What’s a Realistic # of PRs to Expect in a Year?
Written by Jared Enderton

We recently received this question about Olympic weightlifting from a CrossFitter who has been in the game around 2-3 years. “What would you say realistic weight PR’s within a year should be? If I’m not seeing a lot of weight changes on the bar does that mean I’m doing things wrong?”

There are too many factors that come Into play to answer that question. Training experience, previous training programs, diet, sleep, lifestyle, consistency, where an athlete is at technically vs their strength numbers, etc, etc. 

If you’re not seeing PR’s ever, yes. Then we should assess everything. Diet, sleep, training volume, etc. But if you’re seeing PR’s here and there and you’ve been lifting for a few years now, that’s 100% normal. 

Progress is never linear (outside of everyone’s first 6-9 months). It is always cyclical. Newer athletes will always see progress faster than advanced athletes. I always find it’s the “in the middle” athlete that sometimes can get into a funk. As they have improved and all the newbie gains have already come, they sometimes struggle to progress. 

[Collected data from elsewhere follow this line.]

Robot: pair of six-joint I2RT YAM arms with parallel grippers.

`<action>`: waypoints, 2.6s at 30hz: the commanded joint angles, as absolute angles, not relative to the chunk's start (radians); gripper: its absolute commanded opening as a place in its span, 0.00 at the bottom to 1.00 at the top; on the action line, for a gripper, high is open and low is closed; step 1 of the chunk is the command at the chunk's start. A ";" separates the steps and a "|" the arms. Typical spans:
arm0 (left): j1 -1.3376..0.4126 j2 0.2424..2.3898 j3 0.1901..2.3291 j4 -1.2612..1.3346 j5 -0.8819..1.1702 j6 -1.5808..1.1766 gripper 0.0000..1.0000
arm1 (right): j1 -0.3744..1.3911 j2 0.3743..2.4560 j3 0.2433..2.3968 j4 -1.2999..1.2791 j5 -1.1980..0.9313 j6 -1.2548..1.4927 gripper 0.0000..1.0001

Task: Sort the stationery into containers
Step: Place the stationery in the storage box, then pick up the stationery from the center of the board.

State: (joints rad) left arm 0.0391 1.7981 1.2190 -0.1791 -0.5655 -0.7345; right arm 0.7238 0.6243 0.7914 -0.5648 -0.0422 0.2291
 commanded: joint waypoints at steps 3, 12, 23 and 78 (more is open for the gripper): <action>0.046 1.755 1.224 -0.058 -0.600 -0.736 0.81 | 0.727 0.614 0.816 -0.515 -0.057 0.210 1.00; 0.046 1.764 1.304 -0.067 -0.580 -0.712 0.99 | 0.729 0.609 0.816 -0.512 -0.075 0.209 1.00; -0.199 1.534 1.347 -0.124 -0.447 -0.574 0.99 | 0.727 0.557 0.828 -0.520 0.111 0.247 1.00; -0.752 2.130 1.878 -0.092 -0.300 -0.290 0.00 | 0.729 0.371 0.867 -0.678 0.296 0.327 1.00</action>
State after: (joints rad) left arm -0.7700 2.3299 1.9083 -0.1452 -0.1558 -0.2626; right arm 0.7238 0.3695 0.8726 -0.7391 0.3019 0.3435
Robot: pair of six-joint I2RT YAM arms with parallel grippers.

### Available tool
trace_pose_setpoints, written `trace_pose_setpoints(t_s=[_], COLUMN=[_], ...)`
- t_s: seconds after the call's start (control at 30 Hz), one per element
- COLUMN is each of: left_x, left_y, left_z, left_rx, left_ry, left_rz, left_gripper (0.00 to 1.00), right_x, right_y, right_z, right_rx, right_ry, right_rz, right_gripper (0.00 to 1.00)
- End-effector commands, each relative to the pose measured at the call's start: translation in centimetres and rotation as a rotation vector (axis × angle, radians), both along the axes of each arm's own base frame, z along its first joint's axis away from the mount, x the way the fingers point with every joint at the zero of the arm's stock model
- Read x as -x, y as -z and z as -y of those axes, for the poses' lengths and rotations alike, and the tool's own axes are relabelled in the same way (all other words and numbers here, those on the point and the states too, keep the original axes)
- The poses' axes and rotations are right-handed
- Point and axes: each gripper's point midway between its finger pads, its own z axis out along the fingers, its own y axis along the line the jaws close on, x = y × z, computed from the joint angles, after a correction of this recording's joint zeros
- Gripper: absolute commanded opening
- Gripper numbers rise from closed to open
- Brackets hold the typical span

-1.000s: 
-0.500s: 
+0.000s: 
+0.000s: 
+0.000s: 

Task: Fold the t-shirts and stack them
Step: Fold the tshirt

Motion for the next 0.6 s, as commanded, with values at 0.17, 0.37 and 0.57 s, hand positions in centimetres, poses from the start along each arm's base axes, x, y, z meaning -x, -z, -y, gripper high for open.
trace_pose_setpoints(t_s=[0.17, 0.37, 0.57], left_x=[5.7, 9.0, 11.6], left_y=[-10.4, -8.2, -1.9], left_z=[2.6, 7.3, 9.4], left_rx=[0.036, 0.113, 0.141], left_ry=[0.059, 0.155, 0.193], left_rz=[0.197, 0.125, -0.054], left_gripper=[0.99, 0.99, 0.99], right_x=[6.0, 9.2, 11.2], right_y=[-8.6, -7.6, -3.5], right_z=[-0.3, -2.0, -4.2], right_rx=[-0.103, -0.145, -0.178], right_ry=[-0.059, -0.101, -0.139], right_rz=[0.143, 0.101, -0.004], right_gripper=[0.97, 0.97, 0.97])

Why? Lifestyle factors like: they haven’t adjusted their diet for performance, sleep, or technique limitations. There’s no perfect answer to this question, but, from coaching all levels on Invictus Weightlifting for over two years now, the range is very big. 

Newer athletes may PR almost every single max week that we have (once a month they’re hitting a new PR in something). Intermediate athletes may see PR’s once every 2-4 months. Advanced athletes might PR right away after we work on technique. Then, they might not PR for 6 months, but then, crush multiple PR’s in the following months. 

I would focus more on training consistently, eating right, recovering correctly, and the PR’s will follow for sure.